Hi folks,
I have been trying to solve a problem with my S130 and run out of ideas. The problem started as a hesitancy and misfire on acceleration but backing off the throttle seemed to clear it. The problem got worse so that although the car would start and idle, after 10 minutes running it lost power and wouldn’t respond to throttle, finally dying. Leaving the car for about an hour allowed me to start it again and so the cycle repeats.
Compression was down slightly on front two cylinders but nos 3 and 4 down below 100. I have replaced with new:
Both dellorto’s (jetted and supplied by Paul Matty),coil,distributor,fuel pump,plugs and leads.
Finally gave in and removed the head,hoping to find something but,you’ve guessed it,nothing.
The pistons do move around slightly in their bores but I don’t think that is the issue here. Engine probably done no more than 10-15K since total rebuild; head rebuilt by Miles Wilkins.
Any thoughts gladly received. I know that Lotus try your patience but this is getting beyond joke!!

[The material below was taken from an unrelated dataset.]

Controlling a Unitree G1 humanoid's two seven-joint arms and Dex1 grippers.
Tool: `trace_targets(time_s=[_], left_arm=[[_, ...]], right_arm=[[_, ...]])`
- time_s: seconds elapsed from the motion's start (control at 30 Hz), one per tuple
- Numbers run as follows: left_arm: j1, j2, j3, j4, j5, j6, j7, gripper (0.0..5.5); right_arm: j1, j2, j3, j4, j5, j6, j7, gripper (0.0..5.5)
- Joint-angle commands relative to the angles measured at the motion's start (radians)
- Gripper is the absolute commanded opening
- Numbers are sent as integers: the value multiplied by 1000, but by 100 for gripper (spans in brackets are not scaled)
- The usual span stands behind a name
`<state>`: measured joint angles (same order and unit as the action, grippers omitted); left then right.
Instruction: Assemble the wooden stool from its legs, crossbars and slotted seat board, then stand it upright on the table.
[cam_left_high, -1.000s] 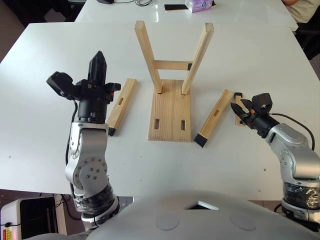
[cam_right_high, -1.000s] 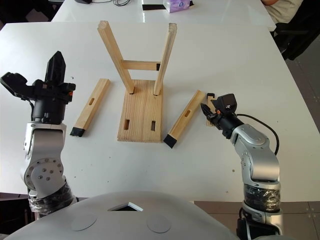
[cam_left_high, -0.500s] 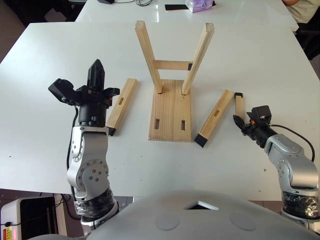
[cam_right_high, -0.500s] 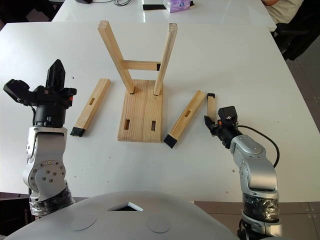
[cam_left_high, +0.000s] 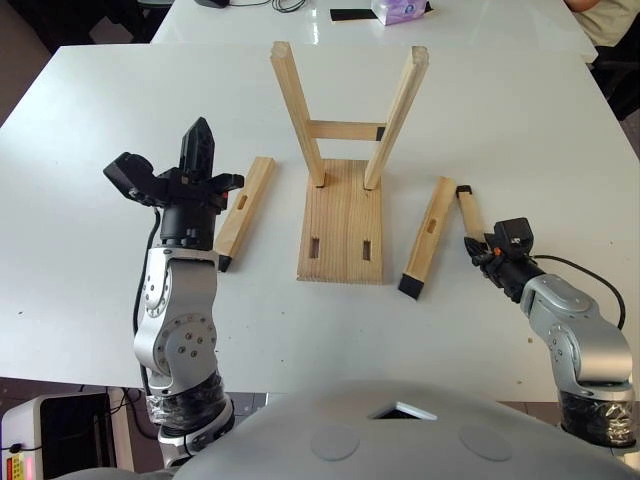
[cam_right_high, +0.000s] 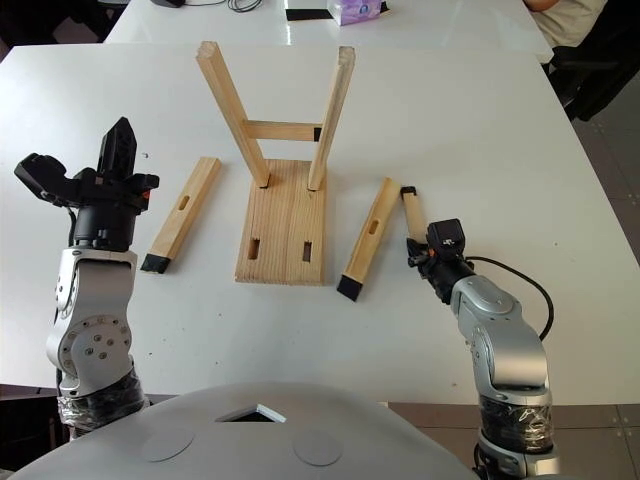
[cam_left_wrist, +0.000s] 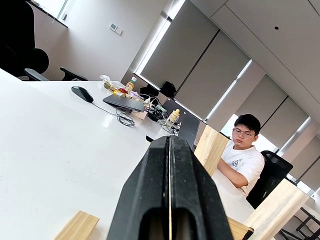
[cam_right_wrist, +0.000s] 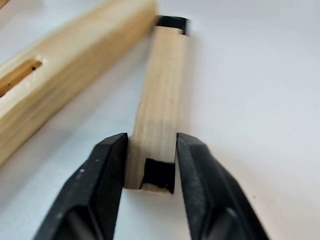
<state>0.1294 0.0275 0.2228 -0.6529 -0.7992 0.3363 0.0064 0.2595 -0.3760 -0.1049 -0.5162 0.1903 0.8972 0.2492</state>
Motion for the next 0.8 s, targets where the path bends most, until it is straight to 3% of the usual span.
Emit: trace_targets(time_s=[0.03,0.33,0.5,0.57,0.67,0.8], left_arm=[[-4,5,-16,10,14,9,12,0],[-39,51,8,18,-15,31,7,0],[-134,110,33,56,-50,61,-12,0],[-173,132,34,62,-81,81,-24,0],[-217,164,16,72,-142,118,-69,0],[-290,228,1,99,-222,172,-169,0]], right_arm=[[32,2,19,36,-22,9,-16,131],[-73,101,-78,28,-15,-231,-95,131],[-359,161,-121,102,31,-320,-154,131],[-488,200,-181,155,155,-301,-137,131],[-618,245,-303,193,518,-171,-50,131],[-674,187,-318,158,811,-102,109,131]])
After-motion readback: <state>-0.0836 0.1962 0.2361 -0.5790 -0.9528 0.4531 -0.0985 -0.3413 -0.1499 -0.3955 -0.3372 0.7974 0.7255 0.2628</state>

have you replaced the gas cap recently???if so it may not be vented and causing a vacum lock situation ---- where the tanks vacum lock over comes the ability of the pump ---- if not check the fuel pump diaphram----then check your gas tank for a floater --then add some rubbing alcohol to the tank —water may be in the gas - THEN go to electrics --then to mechanical —[but you have by passed the other 2 ]–btw 'below a hundred IN A MOTOR THAT SHOULD HAVE 170 POUNDS COMPRESSION MAY BE A HINT —orrr a piece of shmutz is fouling your needle and seat keeping it open causing flooding ----------------------[shmutz is a highly technical term so check the manual for clarification ]—ed
I am no expert but it does sound electrical (if you are not having fuel lock) . You say you have changed the Dizzy cap. Have you changed the rotor arm? I had some funny things happen when I had a coil that was too high voltage. It used to spank Dizzy caps and did a rotor arm. Same script as you have. Common factor was heat.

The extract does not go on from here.